Dropping partitions
Use the DROP_PARTITIONS function to drop one or more partition keys for a given table. You can specify a single partition key or a range of partition keys.
For example, the table shown in Partitioning a new table is partitioned by column order_date
:
=> CREATE TABLE public.store_orders
(
order_no int,
order_date timestamp NOT NULL,
shipper varchar(20),
ship_date date
)
PARTITION BY YEAR(order_date);
Given this table definition, Vertica creates a partition key for each unique order_date
year—in this case, 2017, 2016, 2015, and 2014—and divides the data into separate ROS containers accordingly.

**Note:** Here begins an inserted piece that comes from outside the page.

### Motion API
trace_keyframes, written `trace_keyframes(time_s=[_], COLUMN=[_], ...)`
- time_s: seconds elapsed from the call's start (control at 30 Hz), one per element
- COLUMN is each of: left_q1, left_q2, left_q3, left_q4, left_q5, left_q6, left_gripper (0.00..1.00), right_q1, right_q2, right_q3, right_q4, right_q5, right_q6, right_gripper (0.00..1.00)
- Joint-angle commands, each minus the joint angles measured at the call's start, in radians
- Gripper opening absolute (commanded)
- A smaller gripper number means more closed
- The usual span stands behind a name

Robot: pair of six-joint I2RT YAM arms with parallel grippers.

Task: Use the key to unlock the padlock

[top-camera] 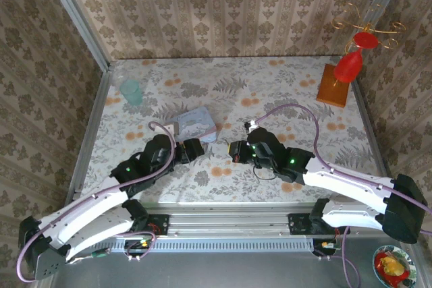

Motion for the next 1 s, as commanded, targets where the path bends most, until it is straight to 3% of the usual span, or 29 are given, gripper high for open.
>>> trace_keyframes(time_s=[0.0,0.2,0.43,0.63,0.97], left_q1=[-0.041,-0.098,-0.061,0.053,0.148], left_q2=[0.052,0.232,0.411,0.509,0.688], left_q3=[-0.035,-0.021,-0.017,-0.103,-0.081], left_q4=[-0.061,0.015,0.157,0.443,0.600], left_q5=[-0.056,-0.134,-0.188,-0.061,0.048], left_q6=[0.024,0.027,0.084,0.185,0.255], left_gripper=[0.66,0.69,0.72,0.72,0.70], right_q1=[-0.008,-0.008,-0.005,0.008,0.028], right_q2=[-0.030,-0.035,-0.013,0.001,0.063], right_q3=[0.007,-0.028,-0.025,-0.028,0.009], right_q4=[-0.119,-0.080,-0.056,-0.041,-0.042], right_q5=[0.049,0.036,0.002,0.008,0.017], right_q6=[-0.065,-0.057,-0.048,-0.040,-0.017], right_gripper=[0.00,0.00,0.00,0.00,0.00])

The following DROP_PARTITIONS statement drops from table store_orders
all order records associated with partition key 2014:
=> SELECT DROP_PARTITIONS ('store_orders', 2014, 2014);
Partition dropped
Splitting partition groups
If a table partition clause includes a GROUP BY clause, partitions are consolidated in the ROS by their partition group keys. DROP_PARTITIONS can then specify a range of partition keys within a given partition group, or across multiple partition groups. In either case, the drop operation requires Vertica to split the ROS containers that store these partitions. To do so, the function's force_split
parameter must be set to true.
For example, the store_orders
table shown above can be repartitioned with a GROUP BY clause as follows:
=> ALTER TABLE store_orders
PARTITION BY order_date::DATE GROUP BY DATE_TRUNC('year', (order_date)::DATE) REORGANIZE;
With all 2014 order records having been dropped earlier, order_date
values now span three years—2017, 2016, and 2015. Accordingly, the Tuple Mover creates three partition group keys for each year, and designates one or more ROS containers for each group. It then merges store_orders
partitions into the appropriate groups.
The following DROP_PARTITIONS statement specifies to drop order dates that span two years, 2014 and 2015:
=> SELECT DROP_PARTITIONS('store_orders', '2015-05-30', '2016-01-16', 'true');
Partition dropped
The drop operation requires Vertica to drop partitions from two partition groups—2015 and 2016. These groups span at least two ROS containers, which must be split in order to remove the target partitions. Accordingly, the function's force_split
parameter is set to true.
Scheduling partition drops
If your hardware has fixed disk space, you might need to configure a regular process to roll out old data by dropping partitions.
For example, if you have only enough space to store data for a fixed number of days, configure Vertica to drop the oldest partition keys. To do so, create a time-based job scheduler such as cron
to schedule dropping the partition keys during low-load periods.
If the ingest rate for data has peaks and valleys, you can use two techniques to manage how you drop partition keys:
- Set up a process to check the disk space on a regular (daily) basis. If the percentage of used disk space exceeds a certain threshold—for example, 80%—drop the oldest partition keys.
- Add an artificial column in a partition that increments based on a metric like row count. For example, that column might increment each time the row count increases by 100 rows. Set up a process that queries this column on a regular (daily) basis. If the value in the new column exceeds a certain threshold—for example, 100—drop the oldest partition keys, and set the column value back to 0.
Table locking
DROP_PARTITIONS requires an exclusive D lock on the target table. This lock is only compatible with I-lock operations, so only table load operations such as INSERT and COPY are allowed during drop partition operations.